Em virtude dessa passividade, o Ego é suscetível de ser afetado. Nada pode agir sobre a consciência, porque ela é causa de si. Mas, ao contrário, o Ego produtor sofre, em retorno, o choque daquilo que produz. Ele fica “comprometido” por aquilo que produz. Aqui a relação se inverte: a ação ou o estado se volta sobre o Ego para qualificá-lo. Isso nos leva de volta à relação de participação. Todo novo estado produzido pelo Ego tinge e matiza o Ego no momento em que o Ego o produz. O Ego é, de algum modo, enfeitiçado por essa ação, ele participa dela.
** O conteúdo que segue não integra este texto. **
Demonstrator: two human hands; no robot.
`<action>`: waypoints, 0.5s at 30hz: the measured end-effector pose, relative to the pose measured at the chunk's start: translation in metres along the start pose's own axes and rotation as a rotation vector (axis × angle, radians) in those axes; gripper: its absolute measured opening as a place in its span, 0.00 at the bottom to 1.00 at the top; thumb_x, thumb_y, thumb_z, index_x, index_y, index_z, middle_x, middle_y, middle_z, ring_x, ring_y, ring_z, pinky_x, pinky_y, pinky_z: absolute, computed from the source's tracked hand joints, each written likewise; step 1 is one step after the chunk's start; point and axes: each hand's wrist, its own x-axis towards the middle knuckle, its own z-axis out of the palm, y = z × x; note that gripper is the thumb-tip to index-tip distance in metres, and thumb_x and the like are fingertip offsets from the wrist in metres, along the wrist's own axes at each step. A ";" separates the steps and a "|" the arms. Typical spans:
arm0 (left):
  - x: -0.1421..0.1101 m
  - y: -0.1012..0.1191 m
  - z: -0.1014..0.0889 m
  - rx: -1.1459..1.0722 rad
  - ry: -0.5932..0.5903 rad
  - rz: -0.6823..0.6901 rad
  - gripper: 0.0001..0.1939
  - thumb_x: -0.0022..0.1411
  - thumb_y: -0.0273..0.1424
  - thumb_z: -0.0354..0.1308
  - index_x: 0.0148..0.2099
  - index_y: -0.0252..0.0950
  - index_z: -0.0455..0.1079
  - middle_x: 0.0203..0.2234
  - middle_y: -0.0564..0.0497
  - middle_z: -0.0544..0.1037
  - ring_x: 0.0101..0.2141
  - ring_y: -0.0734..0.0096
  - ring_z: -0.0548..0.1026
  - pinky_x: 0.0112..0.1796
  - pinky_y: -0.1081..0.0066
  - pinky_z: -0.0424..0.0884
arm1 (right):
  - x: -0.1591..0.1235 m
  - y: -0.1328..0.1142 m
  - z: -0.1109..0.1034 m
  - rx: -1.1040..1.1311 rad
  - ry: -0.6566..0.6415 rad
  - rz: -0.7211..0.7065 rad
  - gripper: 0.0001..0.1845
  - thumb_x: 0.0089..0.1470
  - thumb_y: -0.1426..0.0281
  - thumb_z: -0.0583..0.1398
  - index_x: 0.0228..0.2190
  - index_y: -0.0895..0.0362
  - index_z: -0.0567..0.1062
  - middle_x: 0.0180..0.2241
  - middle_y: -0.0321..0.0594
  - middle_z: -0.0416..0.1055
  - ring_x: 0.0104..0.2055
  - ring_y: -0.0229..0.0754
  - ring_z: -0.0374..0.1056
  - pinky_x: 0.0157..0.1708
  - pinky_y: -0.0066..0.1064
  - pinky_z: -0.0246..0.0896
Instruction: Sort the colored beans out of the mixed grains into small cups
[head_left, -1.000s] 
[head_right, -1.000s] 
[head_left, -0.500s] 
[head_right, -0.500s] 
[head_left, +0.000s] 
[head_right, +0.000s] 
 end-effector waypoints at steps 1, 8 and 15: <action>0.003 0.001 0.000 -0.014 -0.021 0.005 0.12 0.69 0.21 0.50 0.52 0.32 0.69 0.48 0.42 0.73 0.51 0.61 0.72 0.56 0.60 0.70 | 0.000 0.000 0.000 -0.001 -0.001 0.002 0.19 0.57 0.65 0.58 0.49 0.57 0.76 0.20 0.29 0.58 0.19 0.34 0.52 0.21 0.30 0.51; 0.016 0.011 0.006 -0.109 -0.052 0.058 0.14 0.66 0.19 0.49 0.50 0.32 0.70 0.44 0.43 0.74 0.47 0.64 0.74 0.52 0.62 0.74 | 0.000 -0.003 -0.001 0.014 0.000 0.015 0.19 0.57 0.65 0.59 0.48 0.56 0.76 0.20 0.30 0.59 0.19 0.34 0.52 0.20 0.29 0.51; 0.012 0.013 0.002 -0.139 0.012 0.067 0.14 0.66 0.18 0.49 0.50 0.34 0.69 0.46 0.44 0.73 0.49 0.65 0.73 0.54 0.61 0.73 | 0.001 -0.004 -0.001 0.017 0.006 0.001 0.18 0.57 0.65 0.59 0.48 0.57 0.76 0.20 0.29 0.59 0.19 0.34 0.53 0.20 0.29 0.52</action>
Não é o crime cometido por Raskolnikoff que se incorpora ao Ego deste. Ou melhor, para ser exato, é o crime, mas sob uma forma condensada, sob a forma de um golpe mortal. Assim, tudo o que o Ego produz deixa nele sua impressão. Devemos acrescentar: e somente o que ele produz. Alguém poderia objetar que o Moi pode ser transformado por eventos exteriores (catástrofes, luto, decepções, mudança de ambiente social etc.). Mas é apenas enquanto constituem para ele a ocasião de estados ou de ações. Tudo se passa como se o Ego estivesse protegido por sua espontaneidade fantasmal de todo contato direto com o exterior, como se ele pudesse comunicar-se com o Mundo apenas por intermédio dos estados e das ações. Vejamos a razão desse isolamento: é simplesmente devido ao fato de que o Ego é um objeto que aparece apenas à reflexão e que, por isso, é radicalmente separado do Mundo. Ele não vive no mesmo plano.

[SARTRE  , J.-P. A transcendência do ego: esboço de uma descrição fenomenológica. Petrópolis: Editora Vozes, 2021]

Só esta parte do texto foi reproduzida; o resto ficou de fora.